The International Monetary Fund (IMF) is an international financial institution that promotes economic cooperation among the member countries for ensuring rapid economic development throughout the world. Discover more about the purpose of IMF in this Story.
The IMF or International Monetary Fund was established way back in 1944 with a vision to improve as well as stabilize world economy.
Keeping in mind the economic crisis that the world has experienced during the Great Depression and World War II, the representatives of 45 countries assembled in Bretton Woods, New Hampshire in the United States to create a new economic framework to avoid such crisis in future.
The new monetary system initiated at the conference became known as Bretton Wood system. International Monetary Fund, the brain child of this conference, came into being in July 1944, and started its operation in 1947 with the membership of 30 countries.

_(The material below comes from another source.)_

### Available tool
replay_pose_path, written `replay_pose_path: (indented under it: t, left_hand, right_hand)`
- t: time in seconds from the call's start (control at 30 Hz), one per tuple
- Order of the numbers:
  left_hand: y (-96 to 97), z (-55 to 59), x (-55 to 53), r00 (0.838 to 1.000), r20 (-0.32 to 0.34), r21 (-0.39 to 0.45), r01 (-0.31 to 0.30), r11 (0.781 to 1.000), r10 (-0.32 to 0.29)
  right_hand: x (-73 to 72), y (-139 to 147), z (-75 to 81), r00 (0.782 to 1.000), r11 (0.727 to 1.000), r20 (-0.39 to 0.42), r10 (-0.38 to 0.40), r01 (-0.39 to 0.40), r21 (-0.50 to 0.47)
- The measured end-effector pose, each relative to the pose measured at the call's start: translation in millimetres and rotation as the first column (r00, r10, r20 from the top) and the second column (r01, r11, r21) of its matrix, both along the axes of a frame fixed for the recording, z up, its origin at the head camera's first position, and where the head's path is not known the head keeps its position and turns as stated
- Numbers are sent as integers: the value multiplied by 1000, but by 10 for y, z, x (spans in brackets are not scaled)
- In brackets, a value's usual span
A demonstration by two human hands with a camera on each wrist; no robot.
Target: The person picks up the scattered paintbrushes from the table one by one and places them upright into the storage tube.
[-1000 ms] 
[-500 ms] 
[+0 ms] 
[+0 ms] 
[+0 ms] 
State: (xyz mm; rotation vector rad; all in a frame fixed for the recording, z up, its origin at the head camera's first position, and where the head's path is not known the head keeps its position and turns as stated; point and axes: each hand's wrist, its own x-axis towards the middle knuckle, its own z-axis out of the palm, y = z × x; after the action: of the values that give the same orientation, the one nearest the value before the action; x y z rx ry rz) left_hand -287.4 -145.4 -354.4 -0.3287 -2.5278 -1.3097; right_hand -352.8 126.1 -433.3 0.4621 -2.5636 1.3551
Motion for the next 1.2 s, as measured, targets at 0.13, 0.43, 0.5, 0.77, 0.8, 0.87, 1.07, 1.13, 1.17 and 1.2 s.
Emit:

Though the Bretton Wood system collapsed, IMF is still instrumental in carrying out its financial operation, and is headquartered in Washington, D.C., USA. In tha paragraphs below, you will learn more about the purpose of IMF.
List of Objectives
The main purpose of the International Monetary Fund is to create an economic system that can instill stability and growth in the world economy by economic cooperation among the nations.
It aims at establishing exchange rate stability, and elimination of the shortage of international liquidity.
For ensuring exchange rate stability, it discourages the practice of competitive depreciation of exchange rates.
It also acts as an institution for ensuring international monetary cooperation.
Another important objective is 'expansion of global trade' which in turn will not only promote high level of employment and income, but would also be able to sustain it.
It also intends to promote international trade by removing foreign exchange restrictions.
It aims at maintaining balanced growth of the world economy.
It provides assistance to its member countries for correcting BOP or balance of payment disequilibrium.
It provides liberal assistance to the countries, especially to the less developed countries to overcome BOP difficulties.
It also provides technical assistance to the member countries for promoting their economic growth and stability.
It implements lending operations for helping the countries for overcoming economic crisis.
IMF derives its resources from the member countries. Its resources consist of gold and the money contributed by the member countries according to their respective quota.
A quota is assigned to a member country on the basis of its economic strength or national income, and its relative position in the international trade. Out of the total quota, a country can pay 75% in its own currency, while the remaining 25% has to be paid in the form of Special Drawing Rights (SDR) or international reserve assets.
The borrowing facility provided to the individual countries also depend on their respective quotas, which are revised every five years.
IMF is often criticized for providing financial assistance on the condition of structural adjustment, which involves change of economic policy of the particular country. It is believed that the structural adjustments can be a cause of hindering social stability.
Many experts also attribute the economic crisis witnessed by Argentina in 2001 to the budget restrictions prescribed by IMF, which caused a general resentment against IMF in South American countries. Some critics also point out that many members of IMF have gone through banking collapse, and reduction in Gross Domestic Product (GDP).
However, IMF has taken many reformatory measures since its inception to eliminate some of its inherent weaknesses. By acting as an international financial institution with a membership of 185 countries, it is playing an important role in the world economy.
It has also succeeded in ensuring economic growth and stability to an extent by providing financial aid, stabilizing exchange rate, and maintaining international liquidity.